借助 NGINX Amplify 排除应用性能和 TCP 连接缓慢故障

Senior Software Engineer

2017-12-06

In this article I’m sharing an example of how to use NGINX Amplify as a visualization and reporting tool for benchmarking application performance. The primary focus is measuring the effect on performance of keepalive connections.

As you’ll see at the conclusion, we found that we can double performance in a realistic testing scenario by using TCP keepalive connections. Using the NGINX upstream keepalive mechanism reduces connection overhead by reducing the number of TCP/IP packet round trips, and also gives more consistent response time. Using NGINX Amplify, we can easily visualize the interaction, identify bottlenecks, and troubleshoot excessive TCP connect time, improving application performance.

Introduction

Keepalive connections can significantly boost performance, but only if they’re reused extensively enough to sharply reduce the need to create new connections, which are computationally expensive to set up. The performance boost from using keepalives is increased when SSL/TLS is in use, as SSL/TLS connections are even more expensive than insecure connections. (In fact, because keepalives can so greatly reduce the performance penalty otherwise incurred when using SSL/TLS, the extensive use and reuse of keepalives can make the difference as to whether SSL/TLS use is practical or impractical on a website.)
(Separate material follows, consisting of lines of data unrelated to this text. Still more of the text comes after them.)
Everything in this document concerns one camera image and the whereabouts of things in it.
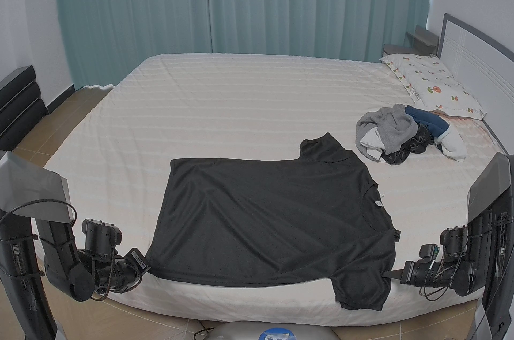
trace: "pile of clothes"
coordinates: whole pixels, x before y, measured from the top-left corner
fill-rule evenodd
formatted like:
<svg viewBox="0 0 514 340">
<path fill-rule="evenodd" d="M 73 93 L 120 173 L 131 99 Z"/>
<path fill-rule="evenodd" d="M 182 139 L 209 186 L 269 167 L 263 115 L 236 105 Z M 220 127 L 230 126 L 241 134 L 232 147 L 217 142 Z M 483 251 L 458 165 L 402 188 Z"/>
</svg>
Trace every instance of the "pile of clothes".
<svg viewBox="0 0 514 340">
<path fill-rule="evenodd" d="M 459 162 L 467 155 L 455 126 L 435 113 L 399 103 L 360 118 L 355 144 L 368 159 L 389 164 L 403 163 L 410 153 L 423 153 L 430 144 Z"/>
</svg>

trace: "blue sticker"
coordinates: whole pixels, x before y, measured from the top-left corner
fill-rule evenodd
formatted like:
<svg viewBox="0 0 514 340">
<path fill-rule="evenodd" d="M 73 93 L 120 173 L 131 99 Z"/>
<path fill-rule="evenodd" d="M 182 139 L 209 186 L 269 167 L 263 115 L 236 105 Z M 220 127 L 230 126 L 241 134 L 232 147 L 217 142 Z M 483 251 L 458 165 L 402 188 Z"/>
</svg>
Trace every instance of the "blue sticker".
<svg viewBox="0 0 514 340">
<path fill-rule="evenodd" d="M 259 340 L 296 340 L 296 337 L 287 329 L 281 327 L 274 327 L 268 329 L 259 336 Z"/>
</svg>

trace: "pillowcase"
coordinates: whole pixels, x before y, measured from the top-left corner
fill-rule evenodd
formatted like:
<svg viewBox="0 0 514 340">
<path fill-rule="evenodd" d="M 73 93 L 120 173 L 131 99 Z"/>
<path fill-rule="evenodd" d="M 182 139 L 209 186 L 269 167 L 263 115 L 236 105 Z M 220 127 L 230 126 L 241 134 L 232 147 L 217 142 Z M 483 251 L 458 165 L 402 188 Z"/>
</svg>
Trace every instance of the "pillowcase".
<svg viewBox="0 0 514 340">
<path fill-rule="evenodd" d="M 448 116 L 483 119 L 479 102 L 436 56 L 390 54 L 380 59 L 395 73 L 416 107 Z"/>
</svg>

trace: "bed sheet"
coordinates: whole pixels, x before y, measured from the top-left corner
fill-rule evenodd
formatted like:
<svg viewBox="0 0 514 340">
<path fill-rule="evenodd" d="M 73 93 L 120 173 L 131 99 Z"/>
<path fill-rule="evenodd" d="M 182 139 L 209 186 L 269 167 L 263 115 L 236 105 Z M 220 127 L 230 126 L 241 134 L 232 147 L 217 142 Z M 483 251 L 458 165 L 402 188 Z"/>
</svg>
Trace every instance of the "bed sheet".
<svg viewBox="0 0 514 340">
<path fill-rule="evenodd" d="M 412 100 L 382 64 L 253 54 L 165 54 L 144 61 L 73 130 L 46 164 L 68 180 L 79 219 L 116 224 L 119 252 L 146 252 L 164 196 L 170 160 L 222 157 L 295 159 L 298 145 L 330 132 L 354 150 L 379 184 L 402 231 L 395 268 L 418 259 L 425 243 L 466 223 L 467 192 L 500 150 L 485 127 L 452 119 L 468 157 L 458 163 L 434 146 L 399 166 L 371 162 L 355 147 L 357 120 L 370 110 Z M 77 222 L 77 246 L 84 236 Z M 325 326 L 381 324 L 478 298 L 449 290 L 430 303 L 393 282 L 383 310 L 344 310 L 331 282 L 225 288 L 146 274 L 133 292 L 110 297 L 162 314 L 209 320 L 263 320 Z"/>
</svg>

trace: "tiled floor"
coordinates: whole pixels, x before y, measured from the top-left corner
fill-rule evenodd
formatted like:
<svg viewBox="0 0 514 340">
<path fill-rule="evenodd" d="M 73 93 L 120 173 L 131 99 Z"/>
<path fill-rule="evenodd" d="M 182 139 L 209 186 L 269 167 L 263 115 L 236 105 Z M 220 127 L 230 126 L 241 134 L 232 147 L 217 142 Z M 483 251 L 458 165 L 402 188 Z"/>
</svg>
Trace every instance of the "tiled floor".
<svg viewBox="0 0 514 340">
<path fill-rule="evenodd" d="M 103 99 L 108 89 L 82 89 L 74 93 L 51 115 L 46 116 L 15 149 L 15 153 L 44 166 L 75 126 Z M 69 340 L 193 340 L 201 330 L 196 320 L 150 313 L 112 300 L 78 303 L 51 286 L 44 278 L 52 312 Z M 368 327 L 339 327 L 334 331 L 344 340 L 444 340 L 466 338 L 476 301 L 448 307 L 401 322 Z M 22 340 L 23 334 L 0 285 L 0 339 Z M 215 327 L 219 322 L 203 322 Z"/>
</svg>
The HTTP Keepalive Connections and Web Performance blog post covers a variety of topics related to the internals of the TCP protocol, as well as a number of common problems, and how to troubleshoot them – including a useful definition of keepalive connections:

HTTP uses a mechanism called keepalive connections to hold open the TCP connection between the client and the server after an HTTP transaction has completed. If the client needs to conduct another HTTP transaction, it can use the idle keepalive connection rather than creating a new TCP connection. Clients generally open a number of simultaneous TCP connections to a server and conduct keepalive transactions across them all. These connections are held open until either the client or the server decides they are no longer needed, generally as a result of an idle timeout.

The Overcoming Ephemeral Port Exhaustion in NGINX and NGINX Plus blog post describes how to make NGINX reuse previously established TCP connections to upstreams [in this case NGINX or NGINX Plus is the client]:

A keepalive connection is held open after the client reads the response, so it can be reused for subsequent requests. Use the keepalive directive to enable keepalive connections from NGINX Plus to upstream servers, defining the maximum number of idle keepalive connections to upstream servers that are preserved in the cache of each worker process. When this number is exceeded, the least recently used connections are closed. Without keepalives, you’re adding more overhead, and being inefficient with both connections and ephemeral ports.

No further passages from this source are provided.